§ The task
The answer must consist of every line from the data that holds "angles".

§ Available data
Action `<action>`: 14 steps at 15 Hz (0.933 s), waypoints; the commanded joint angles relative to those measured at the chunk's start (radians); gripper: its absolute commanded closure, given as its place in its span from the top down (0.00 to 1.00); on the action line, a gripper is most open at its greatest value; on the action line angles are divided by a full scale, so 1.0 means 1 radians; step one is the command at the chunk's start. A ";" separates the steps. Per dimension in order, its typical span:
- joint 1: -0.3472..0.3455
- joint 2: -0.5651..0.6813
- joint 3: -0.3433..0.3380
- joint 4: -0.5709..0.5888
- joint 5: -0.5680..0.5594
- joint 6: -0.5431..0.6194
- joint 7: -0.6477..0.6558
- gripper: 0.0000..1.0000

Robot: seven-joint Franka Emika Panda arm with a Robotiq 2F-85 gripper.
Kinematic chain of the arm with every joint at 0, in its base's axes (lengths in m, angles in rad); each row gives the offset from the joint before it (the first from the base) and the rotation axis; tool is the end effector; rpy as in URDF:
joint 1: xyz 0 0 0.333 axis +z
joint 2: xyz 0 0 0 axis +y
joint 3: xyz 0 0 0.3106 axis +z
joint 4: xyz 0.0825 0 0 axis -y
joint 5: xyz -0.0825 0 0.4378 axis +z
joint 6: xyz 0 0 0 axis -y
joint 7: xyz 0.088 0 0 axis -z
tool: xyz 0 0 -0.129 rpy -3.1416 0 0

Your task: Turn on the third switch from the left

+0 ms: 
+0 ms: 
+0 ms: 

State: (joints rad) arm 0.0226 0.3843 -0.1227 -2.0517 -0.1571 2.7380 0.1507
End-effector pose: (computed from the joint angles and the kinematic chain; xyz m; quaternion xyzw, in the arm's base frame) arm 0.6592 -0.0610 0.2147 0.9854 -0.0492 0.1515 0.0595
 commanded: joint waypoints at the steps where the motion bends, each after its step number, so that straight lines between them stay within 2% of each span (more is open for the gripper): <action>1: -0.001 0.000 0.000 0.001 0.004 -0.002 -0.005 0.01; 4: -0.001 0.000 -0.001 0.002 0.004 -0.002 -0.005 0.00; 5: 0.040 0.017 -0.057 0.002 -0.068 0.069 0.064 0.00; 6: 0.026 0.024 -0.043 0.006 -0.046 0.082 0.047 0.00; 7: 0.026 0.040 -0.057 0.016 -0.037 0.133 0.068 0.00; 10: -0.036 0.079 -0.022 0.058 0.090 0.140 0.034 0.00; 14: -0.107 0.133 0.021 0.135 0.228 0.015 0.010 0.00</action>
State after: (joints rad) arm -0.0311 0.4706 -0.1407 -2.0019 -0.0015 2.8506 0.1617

§ Exercise answer
Action `<action>`: 14 steps at 15 Hz (0.933 s), waypoints; the commanded joint angles relative to those measured at the chunk's start (radians); gripper: its absolute commanded closure, given as its place in its span from the top down (0.00 to 1.00); on the action line, a gripper is most open at its greatest value; on the action line angles are divided by a full scale, so 1.0 means 1 radians; step one is the command at the chunk's start. A ";" separates the steps. Per dimension in order, its typical span:
Kinematic chain of the arm with every joint at 0, in its base's axes (lengths in m, angles in rad); each row gives the offset from the joint before it (the first from the base) and the rotation axis; tool is the end effector; rpy as in URDF:
End-effector pose: (computed from the joint angles and the kinematic chain; xyz m; quaternion xyzw, in the arm's base frame) arm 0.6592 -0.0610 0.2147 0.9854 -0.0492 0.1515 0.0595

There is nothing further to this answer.